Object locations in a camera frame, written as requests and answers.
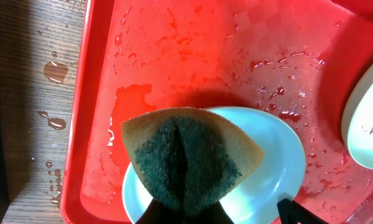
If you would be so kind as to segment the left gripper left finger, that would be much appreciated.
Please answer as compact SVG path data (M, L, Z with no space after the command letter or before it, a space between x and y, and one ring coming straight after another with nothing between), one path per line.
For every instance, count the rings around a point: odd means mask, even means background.
M183 217L181 213L175 212L166 207L161 202L153 199L147 210L136 221L136 224L182 224Z

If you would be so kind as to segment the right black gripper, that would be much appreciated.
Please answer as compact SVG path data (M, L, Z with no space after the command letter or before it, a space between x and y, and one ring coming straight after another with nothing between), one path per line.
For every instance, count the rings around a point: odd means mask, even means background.
M287 198L277 203L281 224L328 224L294 200Z

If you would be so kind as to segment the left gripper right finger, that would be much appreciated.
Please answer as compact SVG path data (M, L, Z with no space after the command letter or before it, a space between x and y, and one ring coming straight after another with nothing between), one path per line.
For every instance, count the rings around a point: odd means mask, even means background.
M197 216L186 218L186 224L233 224L220 202L202 210Z

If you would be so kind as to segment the light blue plate front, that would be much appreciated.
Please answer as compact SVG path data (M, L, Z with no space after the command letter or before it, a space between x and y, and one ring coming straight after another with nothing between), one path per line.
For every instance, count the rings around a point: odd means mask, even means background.
M298 136L290 126L263 111L241 107L203 110L234 123L264 152L259 167L219 200L224 211L234 223L274 221L279 217L277 203L285 198L293 199L305 175L305 155ZM154 198L147 193L147 199L151 202ZM127 215L134 222L146 210L136 210L134 205L126 208Z

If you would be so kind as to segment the light blue plate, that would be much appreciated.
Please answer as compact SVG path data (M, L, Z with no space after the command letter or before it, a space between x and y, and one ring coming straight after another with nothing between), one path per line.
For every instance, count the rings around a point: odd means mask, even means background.
M341 132L351 157L360 166L373 170L373 64L346 103Z
M219 200L224 211L234 223L274 221L279 217L277 203L285 198L293 199L305 175L305 155L298 136L290 126L263 111L241 107L203 110L234 123L264 152L259 167ZM151 202L154 198L147 193L147 199ZM146 210L136 210L134 205L126 208L127 215L134 222Z

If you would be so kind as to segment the green yellow sponge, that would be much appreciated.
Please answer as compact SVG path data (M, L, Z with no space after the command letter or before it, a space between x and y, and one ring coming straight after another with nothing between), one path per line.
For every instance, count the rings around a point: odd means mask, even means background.
M146 190L195 217L251 175L263 150L228 119L198 108L151 111L121 125L122 141Z

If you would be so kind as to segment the light blue plate back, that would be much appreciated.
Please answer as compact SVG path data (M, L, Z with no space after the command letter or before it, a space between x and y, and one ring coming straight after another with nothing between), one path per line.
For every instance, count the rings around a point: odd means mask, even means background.
M373 170L373 64L346 103L341 132L351 157L360 166Z

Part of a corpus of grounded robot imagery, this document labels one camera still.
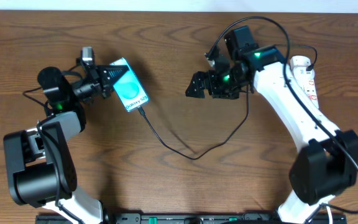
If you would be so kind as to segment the blue Galaxy smartphone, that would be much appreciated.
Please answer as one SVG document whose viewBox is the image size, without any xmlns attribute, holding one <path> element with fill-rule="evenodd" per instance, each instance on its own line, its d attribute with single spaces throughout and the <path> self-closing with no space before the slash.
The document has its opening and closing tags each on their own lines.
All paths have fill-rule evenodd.
<svg viewBox="0 0 358 224">
<path fill-rule="evenodd" d="M 146 104 L 149 101 L 149 96 L 127 60 L 120 58 L 110 65 L 125 65 L 128 68 L 128 71 L 113 85 L 126 111 L 133 111 Z"/>
</svg>

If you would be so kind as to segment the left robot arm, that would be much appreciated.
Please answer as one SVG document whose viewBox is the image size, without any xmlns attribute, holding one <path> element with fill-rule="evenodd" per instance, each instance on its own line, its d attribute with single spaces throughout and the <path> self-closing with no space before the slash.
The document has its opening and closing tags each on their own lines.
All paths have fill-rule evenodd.
<svg viewBox="0 0 358 224">
<path fill-rule="evenodd" d="M 82 103 L 95 96 L 107 98 L 129 67 L 85 65 L 83 69 L 85 77 L 75 83 L 56 67 L 39 72 L 47 117 L 33 128 L 3 138 L 9 192 L 16 204 L 52 210 L 71 223 L 116 223 L 100 200 L 78 186 L 67 142 L 85 129 Z"/>
</svg>

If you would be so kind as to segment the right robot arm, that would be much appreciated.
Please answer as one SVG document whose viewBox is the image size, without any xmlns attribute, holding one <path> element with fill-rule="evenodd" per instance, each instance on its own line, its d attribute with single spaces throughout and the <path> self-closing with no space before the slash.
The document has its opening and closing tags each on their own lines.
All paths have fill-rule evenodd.
<svg viewBox="0 0 358 224">
<path fill-rule="evenodd" d="M 215 48 L 212 70 L 196 72 L 185 95 L 234 100 L 244 87 L 260 93 L 288 129 L 297 158 L 289 179 L 292 191 L 278 208 L 283 222 L 304 223 L 356 182 L 358 136 L 327 119 L 295 79 L 284 56 L 271 45 L 260 48 L 247 26 L 224 36 L 230 57 Z"/>
</svg>

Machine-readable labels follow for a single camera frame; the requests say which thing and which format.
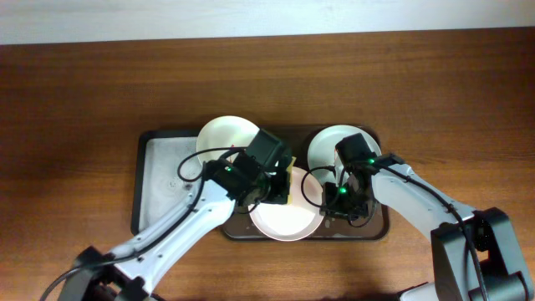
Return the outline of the white pinkish plate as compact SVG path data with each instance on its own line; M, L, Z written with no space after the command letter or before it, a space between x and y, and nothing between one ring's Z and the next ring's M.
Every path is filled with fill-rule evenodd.
M305 174L304 169L292 169L288 204L261 203L250 213L253 224L262 234L274 240L291 242L310 236L321 225L324 216L320 209L307 202L301 191Z

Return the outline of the cream plate with red stain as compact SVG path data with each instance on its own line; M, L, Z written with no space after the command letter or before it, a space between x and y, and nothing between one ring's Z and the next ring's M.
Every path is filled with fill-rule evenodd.
M259 127L242 117L226 115L205 124L196 140L196 151L221 147L246 147Z

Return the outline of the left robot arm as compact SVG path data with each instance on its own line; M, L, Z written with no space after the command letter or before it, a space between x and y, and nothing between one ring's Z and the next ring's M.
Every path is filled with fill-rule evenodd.
M191 179L194 196L106 254L88 247L41 298L61 284L62 300L148 300L169 269L236 207L287 203L293 158L283 140L259 130L249 145L217 152Z

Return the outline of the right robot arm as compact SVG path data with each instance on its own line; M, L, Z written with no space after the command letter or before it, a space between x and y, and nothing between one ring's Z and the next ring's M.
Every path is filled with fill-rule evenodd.
M368 202L387 206L431 242L439 300L532 300L534 285L508 215L477 210L419 177L394 155L378 155L361 134L335 146L341 162L324 212L349 225L369 215Z

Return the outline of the pale green plate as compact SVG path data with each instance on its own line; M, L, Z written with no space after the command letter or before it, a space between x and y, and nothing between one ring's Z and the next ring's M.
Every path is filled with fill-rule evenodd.
M345 137L361 134L368 147L377 155L381 156L381 149L378 142L363 129L352 125L332 125L321 130L310 142L308 147L308 168L319 166L335 166L336 174L328 170L313 171L313 176L323 185L326 182L335 183L339 179L342 171L341 161L335 146Z

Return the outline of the green and yellow sponge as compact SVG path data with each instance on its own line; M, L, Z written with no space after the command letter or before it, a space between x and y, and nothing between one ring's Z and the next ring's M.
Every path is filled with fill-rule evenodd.
M292 194L291 194L291 188L292 188L292 184L293 184L293 167L294 167L294 163L296 161L296 157L295 156L292 156L291 157L291 161L288 165L288 167L286 168L286 172L288 173L288 193L287 193L287 202L285 204L285 206L289 206L292 204Z

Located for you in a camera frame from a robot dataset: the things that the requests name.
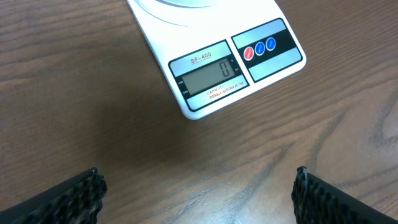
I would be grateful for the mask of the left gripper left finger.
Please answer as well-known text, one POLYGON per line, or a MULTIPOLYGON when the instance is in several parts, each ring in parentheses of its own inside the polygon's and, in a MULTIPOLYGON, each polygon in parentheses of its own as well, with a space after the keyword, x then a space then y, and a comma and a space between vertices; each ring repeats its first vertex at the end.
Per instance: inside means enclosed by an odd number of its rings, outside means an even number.
POLYGON ((97 224, 108 188, 92 167, 1 212, 1 223, 97 224))

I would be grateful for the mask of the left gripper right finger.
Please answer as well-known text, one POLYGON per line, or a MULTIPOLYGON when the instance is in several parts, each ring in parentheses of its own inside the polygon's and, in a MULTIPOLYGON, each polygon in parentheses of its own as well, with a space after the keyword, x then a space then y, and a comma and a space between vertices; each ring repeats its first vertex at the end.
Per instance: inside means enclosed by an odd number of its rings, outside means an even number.
POLYGON ((309 173, 297 169, 292 193, 297 224, 397 224, 397 220, 309 173))

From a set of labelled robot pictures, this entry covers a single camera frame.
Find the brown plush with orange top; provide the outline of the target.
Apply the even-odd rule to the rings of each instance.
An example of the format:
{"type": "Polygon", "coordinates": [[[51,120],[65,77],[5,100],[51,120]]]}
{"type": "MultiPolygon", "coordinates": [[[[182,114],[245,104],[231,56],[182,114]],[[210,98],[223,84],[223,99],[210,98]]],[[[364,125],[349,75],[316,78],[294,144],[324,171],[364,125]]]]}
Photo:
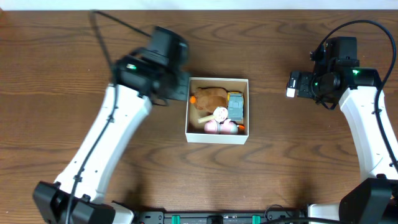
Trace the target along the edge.
{"type": "Polygon", "coordinates": [[[218,107],[227,107],[228,93],[223,88],[197,88],[189,102],[200,111],[213,113],[218,107]]]}

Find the yellow grey toy truck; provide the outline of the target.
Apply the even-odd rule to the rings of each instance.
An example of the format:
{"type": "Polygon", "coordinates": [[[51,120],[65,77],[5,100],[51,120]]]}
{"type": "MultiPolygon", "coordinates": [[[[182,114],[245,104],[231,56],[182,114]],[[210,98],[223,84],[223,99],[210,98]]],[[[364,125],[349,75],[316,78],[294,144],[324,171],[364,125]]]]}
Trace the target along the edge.
{"type": "Polygon", "coordinates": [[[241,92],[228,92],[228,119],[231,121],[241,121],[244,116],[244,97],[241,92]]]}

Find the pink duck toy with hat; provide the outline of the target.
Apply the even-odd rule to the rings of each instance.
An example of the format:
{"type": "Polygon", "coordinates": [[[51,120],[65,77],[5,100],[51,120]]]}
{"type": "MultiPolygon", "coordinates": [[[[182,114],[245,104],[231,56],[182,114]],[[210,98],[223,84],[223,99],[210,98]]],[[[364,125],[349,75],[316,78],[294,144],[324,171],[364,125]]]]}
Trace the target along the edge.
{"type": "Polygon", "coordinates": [[[222,123],[219,123],[215,119],[212,119],[211,121],[208,121],[204,126],[204,131],[207,134],[235,135],[244,130],[245,127],[242,124],[237,124],[230,119],[226,119],[222,123]]]}

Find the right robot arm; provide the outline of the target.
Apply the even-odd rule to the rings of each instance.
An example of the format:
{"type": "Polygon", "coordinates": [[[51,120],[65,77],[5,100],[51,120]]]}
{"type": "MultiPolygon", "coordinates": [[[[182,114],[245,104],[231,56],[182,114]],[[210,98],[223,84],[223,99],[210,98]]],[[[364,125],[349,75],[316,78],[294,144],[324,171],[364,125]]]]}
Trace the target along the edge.
{"type": "Polygon", "coordinates": [[[397,223],[397,171],[385,143],[397,153],[397,139],[377,91],[377,70],[359,66],[357,40],[334,37],[312,53],[312,72],[293,71],[288,97],[315,100],[329,110],[340,107],[358,155],[361,183],[338,203],[312,204],[308,216],[343,223],[397,223]]]}

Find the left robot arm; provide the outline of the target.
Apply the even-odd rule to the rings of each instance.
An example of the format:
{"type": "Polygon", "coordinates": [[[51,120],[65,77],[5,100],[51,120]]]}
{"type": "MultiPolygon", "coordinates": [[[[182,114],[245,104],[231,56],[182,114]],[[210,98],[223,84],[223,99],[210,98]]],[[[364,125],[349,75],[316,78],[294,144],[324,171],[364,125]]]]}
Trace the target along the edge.
{"type": "Polygon", "coordinates": [[[155,105],[186,100],[188,43],[156,27],[147,47],[111,64],[100,111],[71,162],[54,182],[39,182],[33,199],[46,223],[132,223],[134,212],[105,203],[114,169],[130,139],[155,105]]]}

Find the white cardboard box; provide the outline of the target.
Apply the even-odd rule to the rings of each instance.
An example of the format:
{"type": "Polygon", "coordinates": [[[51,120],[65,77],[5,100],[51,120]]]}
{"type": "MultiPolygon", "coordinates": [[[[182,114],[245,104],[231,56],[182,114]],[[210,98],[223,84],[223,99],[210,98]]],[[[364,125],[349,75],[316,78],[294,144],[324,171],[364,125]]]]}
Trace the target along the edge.
{"type": "Polygon", "coordinates": [[[187,102],[185,135],[187,142],[208,144],[244,144],[249,137],[249,80],[239,78],[203,78],[193,77],[189,81],[189,95],[197,88],[224,88],[228,91],[238,91],[243,94],[243,120],[245,129],[238,134],[207,134],[204,130],[205,124],[198,124],[197,119],[207,115],[206,112],[198,111],[191,103],[187,102]]]}

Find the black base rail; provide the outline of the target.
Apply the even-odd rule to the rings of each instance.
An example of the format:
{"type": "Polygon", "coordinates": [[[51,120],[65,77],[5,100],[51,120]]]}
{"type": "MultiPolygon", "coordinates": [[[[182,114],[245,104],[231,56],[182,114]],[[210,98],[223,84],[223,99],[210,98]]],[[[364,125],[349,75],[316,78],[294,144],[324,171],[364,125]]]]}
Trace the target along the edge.
{"type": "Polygon", "coordinates": [[[341,223],[337,212],[310,215],[307,210],[273,204],[262,211],[136,212],[132,224],[229,224],[229,223],[341,223]]]}

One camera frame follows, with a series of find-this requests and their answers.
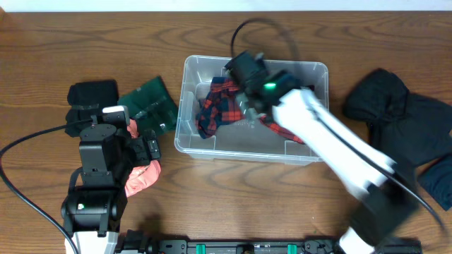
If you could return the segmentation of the pink printed t-shirt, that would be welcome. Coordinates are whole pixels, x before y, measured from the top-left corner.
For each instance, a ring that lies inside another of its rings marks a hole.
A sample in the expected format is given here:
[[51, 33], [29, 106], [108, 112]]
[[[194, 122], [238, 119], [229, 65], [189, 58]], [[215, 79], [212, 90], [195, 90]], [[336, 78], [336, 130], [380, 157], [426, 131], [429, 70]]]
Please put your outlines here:
[[126, 196], [129, 198], [152, 186], [162, 171], [158, 159], [153, 159], [149, 165], [134, 167], [125, 185]]

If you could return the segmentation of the red plaid flannel shirt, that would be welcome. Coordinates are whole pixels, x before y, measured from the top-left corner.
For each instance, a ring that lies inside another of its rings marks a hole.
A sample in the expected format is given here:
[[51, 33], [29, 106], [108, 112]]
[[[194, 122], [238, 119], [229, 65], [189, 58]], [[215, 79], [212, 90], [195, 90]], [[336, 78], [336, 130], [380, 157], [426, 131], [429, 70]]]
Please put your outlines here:
[[199, 101], [200, 111], [195, 124], [202, 139], [214, 136], [221, 126], [245, 119], [236, 96], [239, 87], [229, 78], [214, 77], [205, 99]]

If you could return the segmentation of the dark green garment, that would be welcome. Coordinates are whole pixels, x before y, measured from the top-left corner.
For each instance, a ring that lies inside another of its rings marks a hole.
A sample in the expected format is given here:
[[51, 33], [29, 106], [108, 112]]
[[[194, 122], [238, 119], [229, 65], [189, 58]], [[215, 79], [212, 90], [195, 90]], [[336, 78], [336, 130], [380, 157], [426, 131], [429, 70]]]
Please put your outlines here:
[[128, 108], [141, 135], [151, 131], [163, 135], [176, 129], [178, 107], [160, 76], [120, 97], [118, 105]]

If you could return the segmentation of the black garment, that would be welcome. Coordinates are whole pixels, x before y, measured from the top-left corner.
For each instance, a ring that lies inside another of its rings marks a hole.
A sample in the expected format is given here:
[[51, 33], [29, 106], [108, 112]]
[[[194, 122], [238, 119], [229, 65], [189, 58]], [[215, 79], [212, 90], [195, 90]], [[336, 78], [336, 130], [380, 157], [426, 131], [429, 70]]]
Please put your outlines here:
[[385, 69], [372, 71], [355, 86], [343, 113], [365, 122], [371, 146], [395, 161], [417, 167], [451, 154], [451, 105], [409, 91]]
[[67, 124], [91, 120], [105, 107], [117, 105], [119, 99], [116, 80], [96, 80], [76, 83], [69, 89], [67, 102], [71, 106], [66, 114]]

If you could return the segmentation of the dark navy garment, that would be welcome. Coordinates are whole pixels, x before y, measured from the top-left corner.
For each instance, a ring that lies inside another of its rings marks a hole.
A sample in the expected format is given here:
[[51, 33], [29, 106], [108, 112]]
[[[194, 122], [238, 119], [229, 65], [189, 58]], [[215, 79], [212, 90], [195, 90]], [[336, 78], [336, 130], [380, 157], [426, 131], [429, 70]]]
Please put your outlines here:
[[417, 180], [445, 211], [451, 209], [451, 155], [431, 165]]

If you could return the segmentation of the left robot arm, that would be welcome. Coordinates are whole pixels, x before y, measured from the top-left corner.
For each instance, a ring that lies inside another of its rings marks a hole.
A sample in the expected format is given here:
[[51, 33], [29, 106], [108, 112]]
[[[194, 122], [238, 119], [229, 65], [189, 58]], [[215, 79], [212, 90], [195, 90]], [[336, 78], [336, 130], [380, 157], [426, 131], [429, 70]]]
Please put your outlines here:
[[132, 138], [125, 126], [102, 123], [85, 128], [80, 138], [82, 166], [72, 173], [61, 206], [70, 236], [66, 252], [157, 253], [158, 244], [142, 231], [119, 233], [132, 169], [160, 158], [154, 132]]

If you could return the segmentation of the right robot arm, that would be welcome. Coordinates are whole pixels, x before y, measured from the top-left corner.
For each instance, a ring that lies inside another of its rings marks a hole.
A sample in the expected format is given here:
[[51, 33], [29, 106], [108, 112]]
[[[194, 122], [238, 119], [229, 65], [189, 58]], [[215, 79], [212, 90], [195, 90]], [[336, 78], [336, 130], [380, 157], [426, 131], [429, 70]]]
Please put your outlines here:
[[418, 208], [417, 196], [395, 171], [396, 162], [374, 149], [332, 115], [303, 80], [271, 73], [242, 52], [225, 66], [249, 113], [263, 114], [300, 138], [360, 202], [338, 245], [344, 253], [376, 253]]

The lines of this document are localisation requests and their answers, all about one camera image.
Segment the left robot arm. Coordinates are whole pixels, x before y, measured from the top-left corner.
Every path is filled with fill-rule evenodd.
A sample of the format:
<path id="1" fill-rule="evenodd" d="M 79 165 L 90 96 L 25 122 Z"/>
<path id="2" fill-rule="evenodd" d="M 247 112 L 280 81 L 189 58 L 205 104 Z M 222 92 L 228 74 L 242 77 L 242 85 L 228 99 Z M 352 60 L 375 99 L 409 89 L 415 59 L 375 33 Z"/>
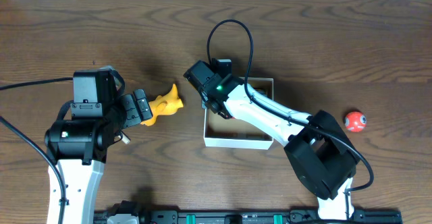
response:
<path id="1" fill-rule="evenodd" d="M 111 66 L 74 72 L 74 98 L 62 105 L 46 131 L 50 199 L 48 223 L 92 223 L 95 200 L 107 160 L 123 130 L 150 119 L 142 89 L 126 94 L 125 82 Z"/>

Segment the orange toy rhino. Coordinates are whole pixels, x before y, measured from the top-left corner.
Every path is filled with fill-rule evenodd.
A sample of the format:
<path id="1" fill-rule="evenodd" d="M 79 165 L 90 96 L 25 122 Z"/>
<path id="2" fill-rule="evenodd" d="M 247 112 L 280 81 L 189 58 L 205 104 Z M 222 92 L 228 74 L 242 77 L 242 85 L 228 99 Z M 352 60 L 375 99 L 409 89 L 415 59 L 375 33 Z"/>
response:
<path id="1" fill-rule="evenodd" d="M 176 84 L 172 85 L 171 90 L 164 96 L 159 95 L 155 100 L 149 102 L 150 110 L 153 116 L 142 121 L 140 124 L 145 126 L 152 126 L 156 123 L 158 116 L 173 115 L 178 109 L 184 106 L 181 98 L 178 95 L 178 88 Z"/>

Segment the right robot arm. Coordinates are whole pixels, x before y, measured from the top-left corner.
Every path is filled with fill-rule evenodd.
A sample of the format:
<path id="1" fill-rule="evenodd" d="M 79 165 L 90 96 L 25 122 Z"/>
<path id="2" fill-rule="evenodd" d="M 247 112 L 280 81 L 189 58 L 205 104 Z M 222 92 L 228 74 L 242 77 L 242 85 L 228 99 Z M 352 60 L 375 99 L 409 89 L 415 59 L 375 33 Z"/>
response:
<path id="1" fill-rule="evenodd" d="M 353 217 L 350 187 L 360 157 L 330 114 L 289 109 L 220 65 L 197 61 L 184 77 L 206 109 L 224 119 L 245 121 L 283 146 L 296 177 L 317 197 L 320 219 Z"/>

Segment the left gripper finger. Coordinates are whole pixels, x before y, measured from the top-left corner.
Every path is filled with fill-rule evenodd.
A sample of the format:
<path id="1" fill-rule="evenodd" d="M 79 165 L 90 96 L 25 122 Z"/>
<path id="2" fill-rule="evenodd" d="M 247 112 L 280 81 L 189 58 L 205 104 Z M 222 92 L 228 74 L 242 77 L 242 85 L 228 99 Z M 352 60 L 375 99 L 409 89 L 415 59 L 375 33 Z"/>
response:
<path id="1" fill-rule="evenodd" d="M 140 111 L 136 100 L 131 94 L 123 95 L 120 98 L 120 103 L 126 111 L 126 119 L 123 128 L 130 128 L 141 123 Z"/>
<path id="2" fill-rule="evenodd" d="M 151 119 L 153 117 L 153 112 L 149 105 L 145 91 L 143 89 L 137 89 L 134 91 L 134 96 L 139 108 L 139 113 L 141 115 L 142 121 Z"/>

### WHAT THE EXERCISE ASKS
Go back to the entries above and restate word for word every line from the first through the one that contains "left finger, that would be much appreciated.", leaving the pictures behind.

### TASK RESULT
Object locations in a camera frame, written as requests and answers.
If you would be so kind as to segment the left gripper left finger, that would be much appreciated.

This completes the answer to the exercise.